Spleen Demo: ScaleByResolution and Crop

In the spleen demo’s pre_transforms in trn_base.json,


  • It looks like this transform effectively normalizes the coordinate space of the image.
  • So I’d guess that this makes the voxel coordinate space [(0.0, 1.0),(0.0,1.0),(0.0,1.0)]
  "name": "ScaleByResolution#ScaleImg",
  "args": {
    "fields": ["image"],
    "target_resolution": [1.0,1.0,1.0]


From the documentation, it looks like this crops the image and label to a box [64,64,64] in dimensions, but I’m a bit confused about the coordinate space involved in this.

  • Didn’t we just normalize the image?

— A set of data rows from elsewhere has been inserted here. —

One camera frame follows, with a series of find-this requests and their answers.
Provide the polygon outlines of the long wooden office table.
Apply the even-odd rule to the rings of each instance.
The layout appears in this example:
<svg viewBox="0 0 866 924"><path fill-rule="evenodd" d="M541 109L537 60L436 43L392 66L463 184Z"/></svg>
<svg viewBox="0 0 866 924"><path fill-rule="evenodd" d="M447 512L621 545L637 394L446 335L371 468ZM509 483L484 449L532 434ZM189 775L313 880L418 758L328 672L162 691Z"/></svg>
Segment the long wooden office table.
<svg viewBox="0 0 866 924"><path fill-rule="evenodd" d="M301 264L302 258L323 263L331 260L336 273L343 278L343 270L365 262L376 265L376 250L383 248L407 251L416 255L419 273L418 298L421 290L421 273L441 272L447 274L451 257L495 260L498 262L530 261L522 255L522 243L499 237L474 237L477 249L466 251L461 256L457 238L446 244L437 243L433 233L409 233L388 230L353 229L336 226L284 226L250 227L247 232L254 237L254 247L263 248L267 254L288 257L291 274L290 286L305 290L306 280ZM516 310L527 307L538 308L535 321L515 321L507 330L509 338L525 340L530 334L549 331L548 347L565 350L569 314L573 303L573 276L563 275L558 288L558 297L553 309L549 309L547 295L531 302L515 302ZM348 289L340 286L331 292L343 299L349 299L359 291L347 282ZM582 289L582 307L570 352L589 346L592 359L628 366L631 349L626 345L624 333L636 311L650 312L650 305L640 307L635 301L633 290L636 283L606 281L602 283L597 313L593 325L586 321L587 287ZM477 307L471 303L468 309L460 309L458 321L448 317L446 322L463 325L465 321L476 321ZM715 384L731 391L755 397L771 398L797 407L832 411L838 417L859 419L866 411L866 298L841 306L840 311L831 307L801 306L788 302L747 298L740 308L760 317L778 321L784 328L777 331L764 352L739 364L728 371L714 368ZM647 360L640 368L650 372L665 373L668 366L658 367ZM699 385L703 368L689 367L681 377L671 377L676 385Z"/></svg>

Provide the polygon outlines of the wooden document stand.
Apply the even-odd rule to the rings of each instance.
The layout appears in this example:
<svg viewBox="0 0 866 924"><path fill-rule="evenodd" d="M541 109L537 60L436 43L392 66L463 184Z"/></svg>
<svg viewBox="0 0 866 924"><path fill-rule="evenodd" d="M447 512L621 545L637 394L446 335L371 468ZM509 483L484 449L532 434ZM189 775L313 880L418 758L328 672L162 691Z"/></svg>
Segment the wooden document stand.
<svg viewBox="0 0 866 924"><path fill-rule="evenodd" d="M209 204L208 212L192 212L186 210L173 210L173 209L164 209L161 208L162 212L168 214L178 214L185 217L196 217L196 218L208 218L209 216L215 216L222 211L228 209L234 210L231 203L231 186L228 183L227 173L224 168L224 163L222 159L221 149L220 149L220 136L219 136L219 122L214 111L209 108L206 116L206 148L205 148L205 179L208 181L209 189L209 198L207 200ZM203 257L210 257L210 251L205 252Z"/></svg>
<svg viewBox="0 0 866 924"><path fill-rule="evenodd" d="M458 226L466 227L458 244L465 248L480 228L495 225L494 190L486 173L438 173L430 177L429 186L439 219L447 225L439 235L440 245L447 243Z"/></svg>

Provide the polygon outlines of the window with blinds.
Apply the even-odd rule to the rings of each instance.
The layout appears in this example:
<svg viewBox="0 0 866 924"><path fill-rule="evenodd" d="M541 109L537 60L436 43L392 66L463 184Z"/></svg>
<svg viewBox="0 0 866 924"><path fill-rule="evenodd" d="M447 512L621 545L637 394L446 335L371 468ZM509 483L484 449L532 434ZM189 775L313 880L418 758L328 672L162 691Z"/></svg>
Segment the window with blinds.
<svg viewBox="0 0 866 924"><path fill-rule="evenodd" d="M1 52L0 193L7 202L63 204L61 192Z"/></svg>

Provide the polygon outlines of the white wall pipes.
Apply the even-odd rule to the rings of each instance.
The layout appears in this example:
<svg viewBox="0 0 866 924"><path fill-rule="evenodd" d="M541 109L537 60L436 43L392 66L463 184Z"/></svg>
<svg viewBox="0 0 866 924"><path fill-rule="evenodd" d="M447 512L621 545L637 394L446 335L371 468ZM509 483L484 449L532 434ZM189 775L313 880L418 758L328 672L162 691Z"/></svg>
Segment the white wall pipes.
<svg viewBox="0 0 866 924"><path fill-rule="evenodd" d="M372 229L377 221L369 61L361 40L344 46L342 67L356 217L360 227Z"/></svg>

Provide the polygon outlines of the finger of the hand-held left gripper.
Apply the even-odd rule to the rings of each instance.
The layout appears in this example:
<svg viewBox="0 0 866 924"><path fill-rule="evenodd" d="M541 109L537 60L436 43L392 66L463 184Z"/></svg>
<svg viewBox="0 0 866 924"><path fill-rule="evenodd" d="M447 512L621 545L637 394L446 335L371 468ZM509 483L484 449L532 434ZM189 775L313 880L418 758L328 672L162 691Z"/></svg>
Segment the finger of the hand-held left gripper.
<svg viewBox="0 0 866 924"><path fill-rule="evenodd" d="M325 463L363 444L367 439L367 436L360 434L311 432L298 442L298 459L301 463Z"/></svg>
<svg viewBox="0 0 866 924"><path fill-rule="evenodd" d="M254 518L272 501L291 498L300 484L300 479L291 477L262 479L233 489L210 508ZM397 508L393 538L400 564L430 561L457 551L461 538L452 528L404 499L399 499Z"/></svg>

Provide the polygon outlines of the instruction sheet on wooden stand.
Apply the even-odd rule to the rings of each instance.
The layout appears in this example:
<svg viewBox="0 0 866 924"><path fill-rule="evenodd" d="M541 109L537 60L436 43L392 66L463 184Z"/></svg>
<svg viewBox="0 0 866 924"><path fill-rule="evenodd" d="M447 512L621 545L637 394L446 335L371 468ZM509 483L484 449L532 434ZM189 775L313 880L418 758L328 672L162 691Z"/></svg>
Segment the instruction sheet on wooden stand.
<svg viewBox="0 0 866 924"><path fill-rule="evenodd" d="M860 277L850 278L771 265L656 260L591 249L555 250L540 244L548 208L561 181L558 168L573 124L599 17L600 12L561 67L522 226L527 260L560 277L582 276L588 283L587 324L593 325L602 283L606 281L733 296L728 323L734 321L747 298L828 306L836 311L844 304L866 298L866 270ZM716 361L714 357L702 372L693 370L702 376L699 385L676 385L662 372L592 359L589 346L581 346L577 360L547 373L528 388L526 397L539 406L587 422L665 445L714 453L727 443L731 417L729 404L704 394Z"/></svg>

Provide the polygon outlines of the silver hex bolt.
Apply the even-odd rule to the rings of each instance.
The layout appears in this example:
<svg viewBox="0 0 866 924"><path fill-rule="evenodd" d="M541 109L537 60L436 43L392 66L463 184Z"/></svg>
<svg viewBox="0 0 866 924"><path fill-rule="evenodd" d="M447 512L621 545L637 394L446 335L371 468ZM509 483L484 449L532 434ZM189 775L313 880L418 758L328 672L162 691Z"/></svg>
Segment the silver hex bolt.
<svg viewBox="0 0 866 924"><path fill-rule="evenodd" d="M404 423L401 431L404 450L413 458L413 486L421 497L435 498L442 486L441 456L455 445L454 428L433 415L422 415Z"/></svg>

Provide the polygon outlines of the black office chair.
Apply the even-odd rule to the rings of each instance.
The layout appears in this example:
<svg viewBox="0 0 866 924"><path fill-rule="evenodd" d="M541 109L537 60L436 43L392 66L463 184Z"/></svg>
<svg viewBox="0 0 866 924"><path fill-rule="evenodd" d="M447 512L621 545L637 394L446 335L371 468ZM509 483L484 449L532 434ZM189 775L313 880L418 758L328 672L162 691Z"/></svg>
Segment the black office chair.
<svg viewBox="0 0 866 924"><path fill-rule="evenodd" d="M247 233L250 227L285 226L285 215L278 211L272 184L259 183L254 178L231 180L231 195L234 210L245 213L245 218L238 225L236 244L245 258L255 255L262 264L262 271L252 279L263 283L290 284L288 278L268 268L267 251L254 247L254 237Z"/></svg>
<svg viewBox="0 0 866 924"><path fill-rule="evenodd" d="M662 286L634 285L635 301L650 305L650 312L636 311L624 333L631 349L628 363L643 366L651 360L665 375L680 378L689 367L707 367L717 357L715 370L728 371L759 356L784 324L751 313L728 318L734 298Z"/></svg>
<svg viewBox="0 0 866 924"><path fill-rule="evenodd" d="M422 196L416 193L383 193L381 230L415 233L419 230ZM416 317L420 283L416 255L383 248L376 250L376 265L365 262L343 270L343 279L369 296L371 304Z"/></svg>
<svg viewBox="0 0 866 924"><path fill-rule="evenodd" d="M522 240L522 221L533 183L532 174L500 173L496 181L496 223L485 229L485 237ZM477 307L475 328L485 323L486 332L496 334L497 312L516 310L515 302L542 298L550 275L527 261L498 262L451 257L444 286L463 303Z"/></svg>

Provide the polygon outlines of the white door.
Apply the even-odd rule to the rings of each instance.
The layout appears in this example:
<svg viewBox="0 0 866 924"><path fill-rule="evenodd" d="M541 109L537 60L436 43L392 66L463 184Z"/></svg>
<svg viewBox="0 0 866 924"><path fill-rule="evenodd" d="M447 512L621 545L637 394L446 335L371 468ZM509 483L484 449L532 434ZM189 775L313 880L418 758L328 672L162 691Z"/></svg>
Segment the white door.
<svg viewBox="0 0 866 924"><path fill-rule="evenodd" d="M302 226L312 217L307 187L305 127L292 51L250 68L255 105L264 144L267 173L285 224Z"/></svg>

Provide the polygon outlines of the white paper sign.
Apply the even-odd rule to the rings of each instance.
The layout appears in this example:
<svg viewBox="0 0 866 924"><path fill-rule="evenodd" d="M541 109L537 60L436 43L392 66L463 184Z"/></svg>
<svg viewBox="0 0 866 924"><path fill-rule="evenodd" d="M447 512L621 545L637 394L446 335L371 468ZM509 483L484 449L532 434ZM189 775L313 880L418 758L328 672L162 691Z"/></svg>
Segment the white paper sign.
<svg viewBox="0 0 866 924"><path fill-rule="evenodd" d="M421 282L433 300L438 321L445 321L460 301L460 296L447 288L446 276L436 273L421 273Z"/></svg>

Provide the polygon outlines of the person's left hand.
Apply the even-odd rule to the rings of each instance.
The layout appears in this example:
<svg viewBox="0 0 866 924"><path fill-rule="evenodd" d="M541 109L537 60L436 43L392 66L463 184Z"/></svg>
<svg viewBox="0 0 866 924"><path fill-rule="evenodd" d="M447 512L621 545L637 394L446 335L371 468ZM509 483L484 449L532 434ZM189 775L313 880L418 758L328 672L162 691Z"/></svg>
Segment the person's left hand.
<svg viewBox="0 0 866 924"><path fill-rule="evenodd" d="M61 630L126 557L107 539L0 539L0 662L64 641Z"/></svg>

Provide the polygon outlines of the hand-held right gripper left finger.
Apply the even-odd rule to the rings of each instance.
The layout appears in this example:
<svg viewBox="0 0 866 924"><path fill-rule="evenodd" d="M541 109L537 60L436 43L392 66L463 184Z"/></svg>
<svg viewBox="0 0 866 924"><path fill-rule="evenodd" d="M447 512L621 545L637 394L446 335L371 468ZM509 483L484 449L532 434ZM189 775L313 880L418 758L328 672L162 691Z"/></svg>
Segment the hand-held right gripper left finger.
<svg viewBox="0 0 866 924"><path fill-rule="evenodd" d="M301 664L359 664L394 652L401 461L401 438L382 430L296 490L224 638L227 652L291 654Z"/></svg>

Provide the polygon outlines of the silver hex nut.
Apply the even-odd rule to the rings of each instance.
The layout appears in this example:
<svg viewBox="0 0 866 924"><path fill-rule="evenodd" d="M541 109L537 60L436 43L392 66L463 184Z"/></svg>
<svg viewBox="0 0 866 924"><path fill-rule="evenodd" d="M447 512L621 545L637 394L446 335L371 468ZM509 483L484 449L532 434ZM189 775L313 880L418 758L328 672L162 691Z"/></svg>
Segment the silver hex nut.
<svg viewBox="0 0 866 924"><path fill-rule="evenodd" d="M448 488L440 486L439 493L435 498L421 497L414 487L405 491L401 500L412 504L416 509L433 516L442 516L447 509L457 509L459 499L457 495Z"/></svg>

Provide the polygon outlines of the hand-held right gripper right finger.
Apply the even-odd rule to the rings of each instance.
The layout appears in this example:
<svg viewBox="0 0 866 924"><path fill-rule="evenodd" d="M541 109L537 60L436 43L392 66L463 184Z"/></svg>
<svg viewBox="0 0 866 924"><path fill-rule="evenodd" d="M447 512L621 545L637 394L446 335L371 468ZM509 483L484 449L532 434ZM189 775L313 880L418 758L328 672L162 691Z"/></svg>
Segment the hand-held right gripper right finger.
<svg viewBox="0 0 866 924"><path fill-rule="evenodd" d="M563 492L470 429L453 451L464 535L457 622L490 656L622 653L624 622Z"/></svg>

Wouldn’t 64.0 be far outside the bounds of the image ((1.0, 1.0, 1.0])?
  • What is the 3d point of origin of this crop? (e.g., the center of the rectangular prism region)
  • Does this transform always crop from (0,0,0)? (meaning, just crop the image in the range [(0, 64), (0,64), (0,64)]?)
  "name": "FastPosNegRatioCropROI",
  "args": {
    "size": [64, 64, 64],
    "image_field": "image",
    "label_field": "label",
    "deform": false,
    "rotation": false, "rotation_degree": 20,
    "scale": false,"scale_factor": 0.1,
    "pos": 1,
    "neg": 1,
    "fast_crop": true


It would be nice to have a few more details on the meaning of these parameters

  • output_crop_size: Why are we cropping again?
    This same setting is in the validation too but it doesn’t seem like the inferred images are [64,64,64] in dimensions.
  • output_batch_size: What is this? The documentation doesn’t say much. It sounds like it has something to do with Smart Cache.
  • batched_by_transforms: What does it mean to “batch” something / what is being batched? Does a transform do the batching, or is it something like “group batches by transforms”?
  • num_workers: This is mostly just a curiosity, but since most of this happens on the GPU, what are the worker “data transformation” threads used for? Do some transforms execute on the CPU? How do I know what to set this to?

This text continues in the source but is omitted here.